TASK STATEMENT: Will you write out, word for word, every line from the one with "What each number" to the final line of the data below, with the pictures left out?

BEGIN

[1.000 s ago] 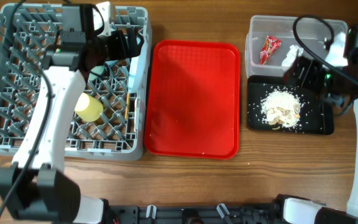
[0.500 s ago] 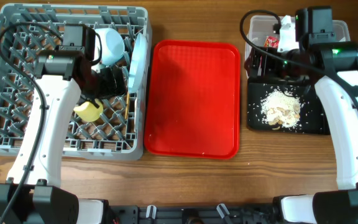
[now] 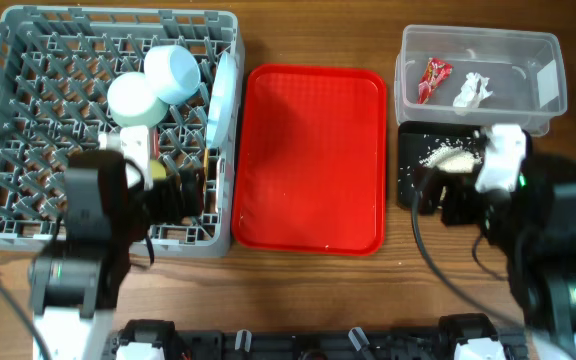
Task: Sort waste into correct bins and load items into the dishwasher rack
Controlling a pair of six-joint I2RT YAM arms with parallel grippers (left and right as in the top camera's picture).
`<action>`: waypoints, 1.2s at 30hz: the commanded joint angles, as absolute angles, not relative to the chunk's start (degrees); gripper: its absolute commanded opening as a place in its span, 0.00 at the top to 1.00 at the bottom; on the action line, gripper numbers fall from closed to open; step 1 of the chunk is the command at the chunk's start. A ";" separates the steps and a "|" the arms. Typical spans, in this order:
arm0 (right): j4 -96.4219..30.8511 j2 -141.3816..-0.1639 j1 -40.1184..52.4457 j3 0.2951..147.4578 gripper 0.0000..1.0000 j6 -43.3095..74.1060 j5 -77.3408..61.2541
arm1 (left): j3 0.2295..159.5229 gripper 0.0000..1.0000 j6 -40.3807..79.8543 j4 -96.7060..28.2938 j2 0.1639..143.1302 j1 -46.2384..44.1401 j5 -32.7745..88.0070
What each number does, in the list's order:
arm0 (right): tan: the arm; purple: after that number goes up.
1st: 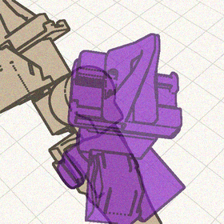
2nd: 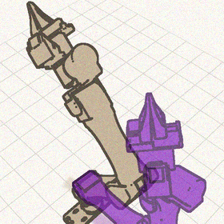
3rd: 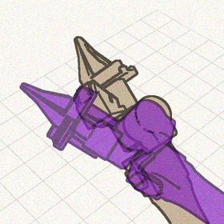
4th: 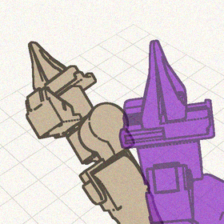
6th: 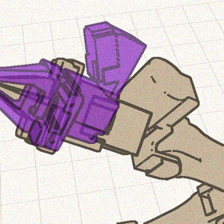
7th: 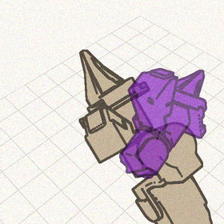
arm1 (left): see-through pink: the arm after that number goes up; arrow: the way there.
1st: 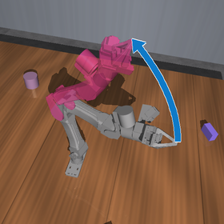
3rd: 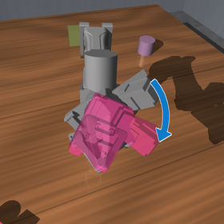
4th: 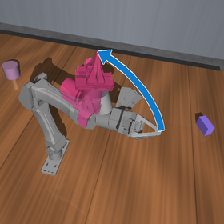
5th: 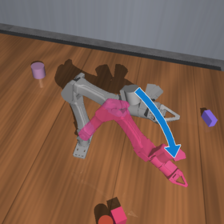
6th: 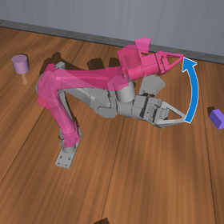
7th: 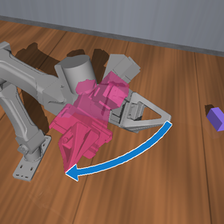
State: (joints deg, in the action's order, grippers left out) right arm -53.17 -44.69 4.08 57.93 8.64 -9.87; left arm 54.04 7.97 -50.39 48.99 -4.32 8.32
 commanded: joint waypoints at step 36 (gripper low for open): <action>-8.75 -1.65 4.01 15.07 0.00 7.66 -7.90 | 51.62 0.00 6.42 -50.39 42.44 -4.01 9.78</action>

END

REPLY TO THE EXERCISE:
What each number does, in the list's order:
arm0 (right): tan: the arm; purple: after that number goes up.
1st: 
2nd: 
3rd: 
4th: 
6th: 
7th: 
arm1 (left): see-through pink: the arm after that number goes up; arrow: the way there.
1st: 
3rd: 
4th: 
5th: 
6th: 
7th: 
State: (joints deg, in the action's order, grippers left out) right arm -53.17 -44.69 4.08 57.93 8.64 -9.87; left arm 54.04 7.97 -50.39 48.99 -4.32 8.32
 commanded: joint waypoints at step 36 (gripper low for open): <action>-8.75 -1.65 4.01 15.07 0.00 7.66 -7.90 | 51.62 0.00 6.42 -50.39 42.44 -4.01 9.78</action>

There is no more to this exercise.